The entire assembly was too surprised to murmur, far less protest. Ginny grasped who this young man with such intense charisma must be. And because she had read recent newspaper reports about the White Boar Society, she knew that this Richard III, far from being the malcontent hunchback of Tudor propaganda, nevertheless had a spinal abnormality known as scoliosis. Ginny was looking for a slight deformity in this strange man but the variable light in the abbey—pools of sharp light amid murky shadows—made it near impossible to see properly.

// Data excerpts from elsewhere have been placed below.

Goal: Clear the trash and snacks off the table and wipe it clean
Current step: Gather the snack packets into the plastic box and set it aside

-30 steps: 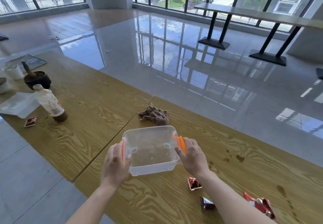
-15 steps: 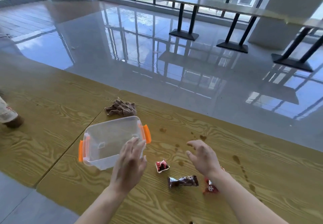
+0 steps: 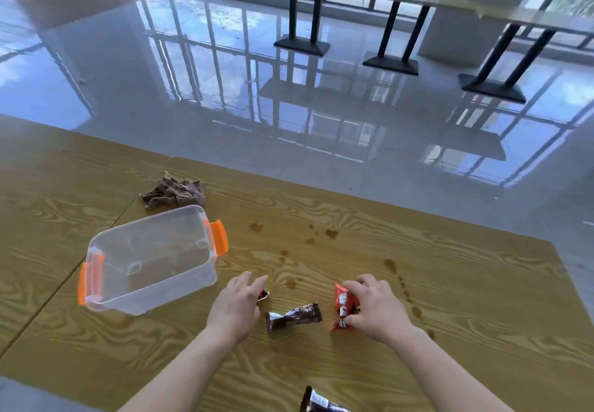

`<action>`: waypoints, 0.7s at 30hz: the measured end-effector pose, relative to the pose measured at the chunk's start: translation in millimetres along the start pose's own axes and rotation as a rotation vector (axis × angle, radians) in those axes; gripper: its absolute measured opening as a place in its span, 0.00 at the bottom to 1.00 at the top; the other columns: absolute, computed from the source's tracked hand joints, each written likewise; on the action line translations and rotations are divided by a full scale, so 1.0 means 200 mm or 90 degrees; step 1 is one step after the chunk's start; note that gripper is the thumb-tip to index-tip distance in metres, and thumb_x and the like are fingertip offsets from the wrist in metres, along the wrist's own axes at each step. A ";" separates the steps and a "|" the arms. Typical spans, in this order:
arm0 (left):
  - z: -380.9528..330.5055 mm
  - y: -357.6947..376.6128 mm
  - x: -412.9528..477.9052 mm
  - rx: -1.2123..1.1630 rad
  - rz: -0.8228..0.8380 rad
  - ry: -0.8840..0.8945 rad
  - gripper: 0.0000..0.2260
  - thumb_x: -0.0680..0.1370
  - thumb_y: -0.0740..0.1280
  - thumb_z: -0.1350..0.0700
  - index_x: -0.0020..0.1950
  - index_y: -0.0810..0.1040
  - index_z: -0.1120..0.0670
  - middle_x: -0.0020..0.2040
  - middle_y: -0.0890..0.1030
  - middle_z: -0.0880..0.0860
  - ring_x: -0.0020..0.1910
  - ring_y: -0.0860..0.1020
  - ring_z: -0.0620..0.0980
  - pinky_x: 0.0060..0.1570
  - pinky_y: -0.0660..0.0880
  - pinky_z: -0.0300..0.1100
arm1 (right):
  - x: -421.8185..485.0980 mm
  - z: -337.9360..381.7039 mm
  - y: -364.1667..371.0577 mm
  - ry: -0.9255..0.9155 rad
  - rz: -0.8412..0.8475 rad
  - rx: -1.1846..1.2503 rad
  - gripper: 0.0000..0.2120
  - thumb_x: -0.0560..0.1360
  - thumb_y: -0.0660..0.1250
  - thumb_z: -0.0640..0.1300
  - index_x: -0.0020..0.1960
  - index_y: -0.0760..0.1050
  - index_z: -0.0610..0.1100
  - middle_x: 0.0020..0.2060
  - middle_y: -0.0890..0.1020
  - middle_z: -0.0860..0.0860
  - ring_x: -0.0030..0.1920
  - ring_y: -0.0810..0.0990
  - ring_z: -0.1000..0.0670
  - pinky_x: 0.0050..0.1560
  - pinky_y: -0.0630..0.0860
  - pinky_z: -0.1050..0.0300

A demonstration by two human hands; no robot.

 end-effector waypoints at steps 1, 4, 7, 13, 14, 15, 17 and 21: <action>0.01 0.04 0.02 0.013 0.043 -0.017 0.31 0.75 0.62 0.62 0.77 0.61 0.46 0.75 0.63 0.55 0.72 0.63 0.55 0.67 0.67 0.48 | 0.00 -0.01 0.03 0.000 0.013 -0.001 0.35 0.70 0.72 0.53 0.74 0.62 0.60 0.74 0.61 0.52 0.70 0.61 0.46 0.66 0.71 0.49; 0.02 0.11 0.05 0.029 0.104 -0.022 0.32 0.76 0.59 0.64 0.76 0.60 0.42 0.75 0.63 0.52 0.70 0.64 0.54 0.66 0.68 0.48 | -0.01 -0.02 0.09 0.009 0.031 -0.003 0.41 0.68 0.75 0.55 0.75 0.58 0.62 0.77 0.55 0.52 0.73 0.57 0.43 0.69 0.68 0.46; 0.04 0.15 0.07 0.036 0.104 0.002 0.29 0.75 0.60 0.64 0.73 0.66 0.41 0.70 0.68 0.47 0.63 0.69 0.53 0.61 0.71 0.48 | 0.01 -0.03 0.14 0.017 0.036 0.005 0.42 0.67 0.75 0.51 0.75 0.57 0.63 0.77 0.54 0.51 0.72 0.57 0.42 0.69 0.68 0.46; 0.05 0.15 0.09 0.033 0.067 0.018 0.22 0.75 0.61 0.64 0.66 0.74 0.45 0.63 0.73 0.49 0.58 0.70 0.53 0.55 0.74 0.49 | 0.04 -0.02 0.15 0.002 -0.008 0.003 0.36 0.71 0.65 0.37 0.73 0.61 0.61 0.73 0.60 0.53 0.66 0.62 0.45 0.62 0.73 0.52; 0.06 0.14 0.09 0.029 0.061 0.012 0.21 0.75 0.62 0.64 0.65 0.74 0.45 0.60 0.73 0.49 0.57 0.70 0.52 0.54 0.74 0.48 | 0.04 -0.02 0.14 0.002 -0.016 0.007 0.35 0.71 0.65 0.37 0.73 0.62 0.61 0.72 0.61 0.53 0.65 0.62 0.46 0.61 0.73 0.52; 0.06 0.13 0.09 0.025 0.054 0.008 0.20 0.75 0.62 0.63 0.64 0.75 0.46 0.57 0.73 0.49 0.55 0.70 0.51 0.53 0.74 0.47 | 0.04 -0.02 0.13 0.003 -0.024 0.010 0.35 0.70 0.64 0.37 0.73 0.62 0.60 0.71 0.62 0.53 0.64 0.63 0.47 0.60 0.73 0.53; 0.06 0.11 0.08 0.015 0.040 0.006 0.18 0.74 0.63 0.62 0.62 0.75 0.46 0.53 0.73 0.49 0.52 0.70 0.50 0.50 0.74 0.46 | 0.03 -0.02 0.09 0.004 -0.040 0.018 0.34 0.70 0.65 0.37 0.72 0.63 0.59 0.70 0.63 0.52 0.63 0.64 0.47 0.59 0.74 0.53; 0.04 0.03 0.05 -0.021 -0.015 0.011 0.18 0.73 0.65 0.61 0.62 0.77 0.48 0.50 0.74 0.49 0.48 0.71 0.51 0.46 0.75 0.46 | 0.04 0.02 0.00 -0.005 -0.072 0.027 0.33 0.70 0.66 0.39 0.71 0.65 0.60 0.69 0.65 0.52 0.62 0.65 0.46 0.57 0.74 0.53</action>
Point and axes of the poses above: each hand's wrist, its own x-axis towards the middle knuckle, its own y-axis out of the palm, z = x × y, the point moved 10 cm from there along x, towards the middle knuckle
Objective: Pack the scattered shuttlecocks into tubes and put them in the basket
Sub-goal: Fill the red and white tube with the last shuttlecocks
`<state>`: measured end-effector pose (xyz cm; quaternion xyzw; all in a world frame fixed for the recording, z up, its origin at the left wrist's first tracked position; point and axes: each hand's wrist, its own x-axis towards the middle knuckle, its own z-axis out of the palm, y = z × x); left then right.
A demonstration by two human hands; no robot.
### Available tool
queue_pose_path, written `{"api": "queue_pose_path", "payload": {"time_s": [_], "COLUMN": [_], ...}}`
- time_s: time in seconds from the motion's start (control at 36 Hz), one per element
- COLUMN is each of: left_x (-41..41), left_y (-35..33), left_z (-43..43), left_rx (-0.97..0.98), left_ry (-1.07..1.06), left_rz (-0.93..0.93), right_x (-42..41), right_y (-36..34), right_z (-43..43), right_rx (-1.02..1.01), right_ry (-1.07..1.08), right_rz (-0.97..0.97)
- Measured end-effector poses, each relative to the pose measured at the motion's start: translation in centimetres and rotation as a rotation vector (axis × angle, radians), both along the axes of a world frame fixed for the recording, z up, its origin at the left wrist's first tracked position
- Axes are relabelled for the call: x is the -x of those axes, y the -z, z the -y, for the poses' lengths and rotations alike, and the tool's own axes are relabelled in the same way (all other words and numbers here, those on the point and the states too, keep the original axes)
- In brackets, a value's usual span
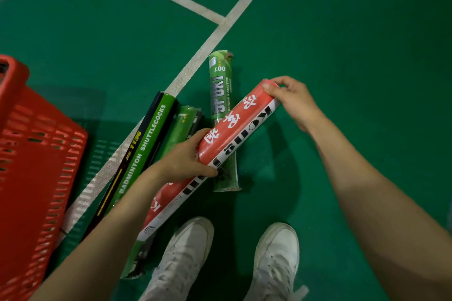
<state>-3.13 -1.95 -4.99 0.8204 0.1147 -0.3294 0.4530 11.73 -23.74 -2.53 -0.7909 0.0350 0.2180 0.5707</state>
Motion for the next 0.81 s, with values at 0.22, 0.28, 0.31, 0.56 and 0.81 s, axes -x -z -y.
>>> {"api": "queue_pose_path", "payload": {"time_s": [0.22, 0.28, 0.31, 0.56, 0.81], "left_x": [-3.6, -4.4, -4.8, -5.4, -4.1], "left_y": [-1.3, -1.6, -1.7, -1.5, -0.8], "left_z": [3.4, 4.4, 4.9, 7.8, 8.7], "left_rx": [-0.081, -0.127, -0.146, -0.257, -0.260], "left_ry": [0.164, 0.192, 0.186, 0.183, 0.192], "left_rz": [0.016, 0.041, 0.051, 0.104, 0.091], "right_x": [-0.6, -0.6, -0.6, -1.4, -0.5], "right_y": [1.1, 1.1, 1.1, -0.5, 0.3], "right_z": [3.0, 3.8, 4.2, 6.9, 8.1], "right_rx": [0.071, 0.122, 0.143, 0.116, 0.119], "right_ry": [0.170, 0.205, 0.224, 0.172, 0.121], "right_rz": [0.021, 0.049, 0.058, -0.036, -0.104]}}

When they could see him better, the later Stuart Misses started to appraise Richard’s undoubted physical charms. Queen Mary II whispered to her sister, “He may be small but he’s strong. Oh, for such a man!”
Now standing unnoticed at the side in the shadows, Ginny’s father, Charlie, was ecstatic. Encouraged by the fearsome but kind black horse outside the abbey, it was he who had crept into the abbey at its side. He still remained unnoticed as Richard III took centre stage. An avid royalist, to Charlie this intervention by Richard III was history reborn: a dead king had come to life through intense partisan scholarship, unexpected excavation and impartial, needle-sharp scientific analysis. Charlie could practically recite word for word the press summaries of scoliosis he had read so avidly when the real Richard III had been unearthed:
"Scoliosis f rom the Ancient Greek: σκολίωσις scoliosis ‘bending’ is a medical condition in which a person’s spinal axis has a complex three-dimensional deviation. Viewed from the rear on an X-ray, the spine of someone with scoliosis can look like an S or C. Scoliosis is typically caused by vertebral anomalies present at birth."
Yet the spectre of Richard III before the other kings was in the prime of life—inasmuch as any physically impaired person could be. And this Richard III had survived much in death—more than the other monarchs as he was about to tell them. Holding the audience in Westminster Abbey in the palm of his hand, Richard III was in full flow.